Collective Action

Collective Action by Russell Hardin, published by Resources for the Future in 1982, is a scholarly exploration of public choice theory within political theory. This edition spans 248 pages and is presented in English. The book investigates how individuals and societies make decisions that impact their collective lives, challenging the notion that people always act in their self-interest when making collective choices.
In this work, Hardin examines the discrepancies between theoretical models of decision-making and real-world behaviors, focusing on why individuals sometimes collaborate in situations deemed unlikely by traditional public choice models. He employs constructs from modern political economy, such as public goods and game theory, to analyze significant movements in American history, including civil rights and environmental concerns.

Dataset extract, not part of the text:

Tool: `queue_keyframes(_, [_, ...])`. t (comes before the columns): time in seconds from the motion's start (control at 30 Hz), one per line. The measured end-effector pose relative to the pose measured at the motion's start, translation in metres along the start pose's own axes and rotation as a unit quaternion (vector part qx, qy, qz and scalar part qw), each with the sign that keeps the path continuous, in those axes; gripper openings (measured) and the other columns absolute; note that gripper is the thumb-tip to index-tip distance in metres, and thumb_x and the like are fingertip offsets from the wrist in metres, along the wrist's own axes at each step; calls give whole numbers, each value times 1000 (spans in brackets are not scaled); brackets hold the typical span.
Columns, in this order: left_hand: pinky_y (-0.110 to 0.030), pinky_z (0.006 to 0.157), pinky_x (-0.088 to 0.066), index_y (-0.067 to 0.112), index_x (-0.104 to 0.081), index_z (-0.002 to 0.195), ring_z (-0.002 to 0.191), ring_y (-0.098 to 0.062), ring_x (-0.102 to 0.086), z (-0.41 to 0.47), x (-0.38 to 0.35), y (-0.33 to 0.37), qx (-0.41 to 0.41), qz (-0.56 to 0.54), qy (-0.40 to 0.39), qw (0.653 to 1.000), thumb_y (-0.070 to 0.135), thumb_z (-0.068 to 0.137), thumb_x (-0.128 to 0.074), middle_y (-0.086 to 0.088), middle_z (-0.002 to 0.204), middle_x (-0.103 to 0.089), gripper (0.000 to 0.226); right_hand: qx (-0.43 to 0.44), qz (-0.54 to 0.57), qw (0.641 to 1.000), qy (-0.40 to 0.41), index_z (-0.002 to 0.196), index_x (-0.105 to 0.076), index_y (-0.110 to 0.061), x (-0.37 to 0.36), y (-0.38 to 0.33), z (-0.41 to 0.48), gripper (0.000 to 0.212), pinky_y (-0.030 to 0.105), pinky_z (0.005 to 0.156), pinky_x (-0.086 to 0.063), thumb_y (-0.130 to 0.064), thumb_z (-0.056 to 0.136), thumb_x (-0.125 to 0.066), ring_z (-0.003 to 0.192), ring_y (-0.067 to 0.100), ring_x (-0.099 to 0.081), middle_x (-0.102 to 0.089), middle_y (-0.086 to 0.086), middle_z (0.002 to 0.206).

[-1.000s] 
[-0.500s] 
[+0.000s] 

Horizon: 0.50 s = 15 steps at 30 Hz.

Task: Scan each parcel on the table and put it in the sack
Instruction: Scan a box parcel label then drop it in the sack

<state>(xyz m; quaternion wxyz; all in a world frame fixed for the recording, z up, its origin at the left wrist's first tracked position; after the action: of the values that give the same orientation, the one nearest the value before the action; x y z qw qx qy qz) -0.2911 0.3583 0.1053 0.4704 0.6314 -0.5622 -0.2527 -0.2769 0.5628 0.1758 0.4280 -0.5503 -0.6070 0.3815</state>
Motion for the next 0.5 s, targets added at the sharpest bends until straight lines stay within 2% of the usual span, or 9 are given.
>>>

This book is aimed at theoreticians and graduate students in public choice, political economy, and political theory, as well as those interested in the dynamics of collective action in various social contexts.
Official synopsis Publisher
Public choice, an important subdiscipline in the field of political theory, seeks to understand how people and societies make decisions affecting their collective lives. Relying heavily on theoretical models of decision making, public choice postulates that people act in their individual interests in making collective decisions.
As it happens, however, reality does not mirror theory, and people often act contrary to what the principal public choice models suggest.
In this book, Russell Hardin looks beyond the models to find out why people choose to act together in situations that the models find quite hopeless. He uses three constructs of modern political economy–public goods, the Prisoner’s Dilemma, and game theory–to test public choice theories against real world examples of collective action. These include movements important in American society in the past few decades–civil rights, the Vietnam War, women’s rights, and environmental concerns.
This classic work on public choice will be of interest to theoreticians and graduate students in the fields of public choice, political economy, or political theory–and to those in other disciplines who are concerned with the problem of collective action in social contexts.